This program sorts arrays of unsigned long ints using a radix sort algorithm written in x64 MASM assembly. The bucket count / radix of the sort is 2. For calculating the prefix sum I used 8 AVX 256 bit registers, which can process 8 unsigned long ints at once.

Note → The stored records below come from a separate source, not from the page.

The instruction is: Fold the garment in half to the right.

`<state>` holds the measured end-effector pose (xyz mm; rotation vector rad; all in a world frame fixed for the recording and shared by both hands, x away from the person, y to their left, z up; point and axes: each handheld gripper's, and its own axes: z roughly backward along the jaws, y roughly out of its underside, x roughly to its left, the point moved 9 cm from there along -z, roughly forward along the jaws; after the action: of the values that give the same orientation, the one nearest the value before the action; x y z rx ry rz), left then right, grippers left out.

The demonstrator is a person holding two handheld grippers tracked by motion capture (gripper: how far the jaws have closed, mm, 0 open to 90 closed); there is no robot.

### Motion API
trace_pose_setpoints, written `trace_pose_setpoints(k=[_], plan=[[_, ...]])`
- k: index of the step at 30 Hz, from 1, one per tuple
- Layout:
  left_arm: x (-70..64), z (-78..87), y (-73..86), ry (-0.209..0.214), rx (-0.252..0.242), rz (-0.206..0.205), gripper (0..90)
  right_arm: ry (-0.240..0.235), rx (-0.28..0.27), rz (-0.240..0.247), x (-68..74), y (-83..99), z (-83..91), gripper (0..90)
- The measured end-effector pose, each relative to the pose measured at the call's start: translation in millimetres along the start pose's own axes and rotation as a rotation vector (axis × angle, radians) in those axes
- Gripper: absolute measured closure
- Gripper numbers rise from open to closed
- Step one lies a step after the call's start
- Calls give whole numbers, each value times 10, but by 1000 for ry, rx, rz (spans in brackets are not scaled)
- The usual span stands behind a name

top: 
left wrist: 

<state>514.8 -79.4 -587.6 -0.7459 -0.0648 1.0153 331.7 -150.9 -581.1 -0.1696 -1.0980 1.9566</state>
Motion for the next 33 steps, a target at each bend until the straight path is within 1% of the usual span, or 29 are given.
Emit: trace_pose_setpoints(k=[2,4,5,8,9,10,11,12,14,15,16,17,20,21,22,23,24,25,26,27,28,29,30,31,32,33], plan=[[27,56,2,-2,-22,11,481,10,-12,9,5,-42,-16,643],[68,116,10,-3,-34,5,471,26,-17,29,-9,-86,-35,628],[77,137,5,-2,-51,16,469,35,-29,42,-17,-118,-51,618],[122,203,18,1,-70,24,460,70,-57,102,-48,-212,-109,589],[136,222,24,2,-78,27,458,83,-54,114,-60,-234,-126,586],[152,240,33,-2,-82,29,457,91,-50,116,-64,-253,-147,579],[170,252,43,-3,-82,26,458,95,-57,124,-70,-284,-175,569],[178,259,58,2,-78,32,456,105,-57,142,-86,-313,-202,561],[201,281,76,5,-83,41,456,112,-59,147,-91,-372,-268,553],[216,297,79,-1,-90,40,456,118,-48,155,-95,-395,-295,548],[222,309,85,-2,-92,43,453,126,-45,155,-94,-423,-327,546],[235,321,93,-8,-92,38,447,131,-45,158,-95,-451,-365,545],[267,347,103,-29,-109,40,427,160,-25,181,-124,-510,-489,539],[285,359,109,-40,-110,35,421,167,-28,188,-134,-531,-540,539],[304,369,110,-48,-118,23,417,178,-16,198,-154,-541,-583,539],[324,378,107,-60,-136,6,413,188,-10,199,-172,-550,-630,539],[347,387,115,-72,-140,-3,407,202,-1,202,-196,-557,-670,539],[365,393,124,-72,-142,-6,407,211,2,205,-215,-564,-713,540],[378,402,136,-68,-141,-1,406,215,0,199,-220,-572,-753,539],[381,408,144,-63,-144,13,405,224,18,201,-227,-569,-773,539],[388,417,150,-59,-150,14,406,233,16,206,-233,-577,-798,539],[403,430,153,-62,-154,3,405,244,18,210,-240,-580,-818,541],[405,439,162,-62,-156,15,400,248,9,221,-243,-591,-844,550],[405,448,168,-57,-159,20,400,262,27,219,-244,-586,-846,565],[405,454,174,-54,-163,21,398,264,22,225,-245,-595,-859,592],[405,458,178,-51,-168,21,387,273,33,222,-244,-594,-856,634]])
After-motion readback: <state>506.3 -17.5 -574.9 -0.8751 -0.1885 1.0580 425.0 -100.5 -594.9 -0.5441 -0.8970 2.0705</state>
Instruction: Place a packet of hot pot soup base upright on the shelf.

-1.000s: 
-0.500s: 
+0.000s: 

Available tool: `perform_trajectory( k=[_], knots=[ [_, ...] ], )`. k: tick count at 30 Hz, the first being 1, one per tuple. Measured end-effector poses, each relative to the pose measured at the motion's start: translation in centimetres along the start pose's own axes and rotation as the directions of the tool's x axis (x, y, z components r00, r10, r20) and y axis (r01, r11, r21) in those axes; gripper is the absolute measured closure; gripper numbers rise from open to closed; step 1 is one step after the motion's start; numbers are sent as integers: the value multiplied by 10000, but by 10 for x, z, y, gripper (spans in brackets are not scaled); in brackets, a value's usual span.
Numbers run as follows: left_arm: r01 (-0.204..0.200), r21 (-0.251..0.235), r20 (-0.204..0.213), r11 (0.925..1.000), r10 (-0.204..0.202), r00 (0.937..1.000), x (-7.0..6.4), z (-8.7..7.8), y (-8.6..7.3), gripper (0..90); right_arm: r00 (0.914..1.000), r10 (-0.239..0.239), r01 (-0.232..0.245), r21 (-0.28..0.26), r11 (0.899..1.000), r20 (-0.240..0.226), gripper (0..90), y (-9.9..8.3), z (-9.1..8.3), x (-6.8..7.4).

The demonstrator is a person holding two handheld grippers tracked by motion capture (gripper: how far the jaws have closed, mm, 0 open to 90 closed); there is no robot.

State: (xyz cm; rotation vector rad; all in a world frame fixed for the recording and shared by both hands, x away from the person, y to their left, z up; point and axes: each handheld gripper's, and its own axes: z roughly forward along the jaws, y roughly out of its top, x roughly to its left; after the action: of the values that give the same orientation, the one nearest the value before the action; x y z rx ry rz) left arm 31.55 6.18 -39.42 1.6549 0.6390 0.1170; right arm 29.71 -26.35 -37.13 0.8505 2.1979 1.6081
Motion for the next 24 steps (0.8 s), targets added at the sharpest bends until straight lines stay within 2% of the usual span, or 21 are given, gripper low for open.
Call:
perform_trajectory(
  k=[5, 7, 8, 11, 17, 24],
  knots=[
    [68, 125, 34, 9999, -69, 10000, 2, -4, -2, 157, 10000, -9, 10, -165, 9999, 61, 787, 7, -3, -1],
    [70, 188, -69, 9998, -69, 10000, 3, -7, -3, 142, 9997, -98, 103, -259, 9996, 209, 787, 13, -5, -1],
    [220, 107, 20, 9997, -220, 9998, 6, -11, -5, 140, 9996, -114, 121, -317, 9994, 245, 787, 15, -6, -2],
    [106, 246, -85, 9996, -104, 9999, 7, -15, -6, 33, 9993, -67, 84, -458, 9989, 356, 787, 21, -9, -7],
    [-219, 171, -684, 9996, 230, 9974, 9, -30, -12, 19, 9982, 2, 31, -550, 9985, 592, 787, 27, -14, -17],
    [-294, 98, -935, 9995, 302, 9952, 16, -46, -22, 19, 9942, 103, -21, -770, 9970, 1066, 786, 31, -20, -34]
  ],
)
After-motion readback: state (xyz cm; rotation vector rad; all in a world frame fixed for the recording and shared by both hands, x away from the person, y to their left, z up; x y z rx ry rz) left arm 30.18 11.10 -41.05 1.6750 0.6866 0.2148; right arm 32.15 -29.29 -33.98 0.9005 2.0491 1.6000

Because I am using a radix of 2, I make use of the popcnt instruction, which counts the amounts of 1 bits in a register.
Here are some timings of the algorithm done on an AMD Ryzen 7 2700X - note that the time it takes for the helper array to be allocated is not considered:
| Array length | Time in ms |
|---|---|
| 1000000000 | 79100 |
| 750000000 | 59979 |
| 500000000 | 39483 |
| 250000000 | 19688 |
| ---- | ---- |
| 100000000 | 7940 |
| 75000000 | 6019 |
| 50000000 | 4055 |
| 25000000 | 2031 |
| ---- | ---- |
| 10000000 | 813 |
| 7500000 | 599 |
| 5000000 | 419 |
| 2500000 | 201 |
| ---- | ---- |
| 1000000 | 84 |
| 750000 | 62 |
| 500000 | 45 |
| 250000 | 23 |
| ---- | ---- |
| 100000 | 11 |
| 75000 | 8 |
| 50000 | 6 |
| 25000 | 3 |
As can be seen, the timings scale linearly with the array size.
Unfortunately this program performs quite badly when compared to a radix sort with a bucket count of 256. I'd assume, that the thing, which holds this algorithm down, is that the entire array needs to be reordered 32 times. A 256 bucket radix sort only needs to reorder the array 4 times.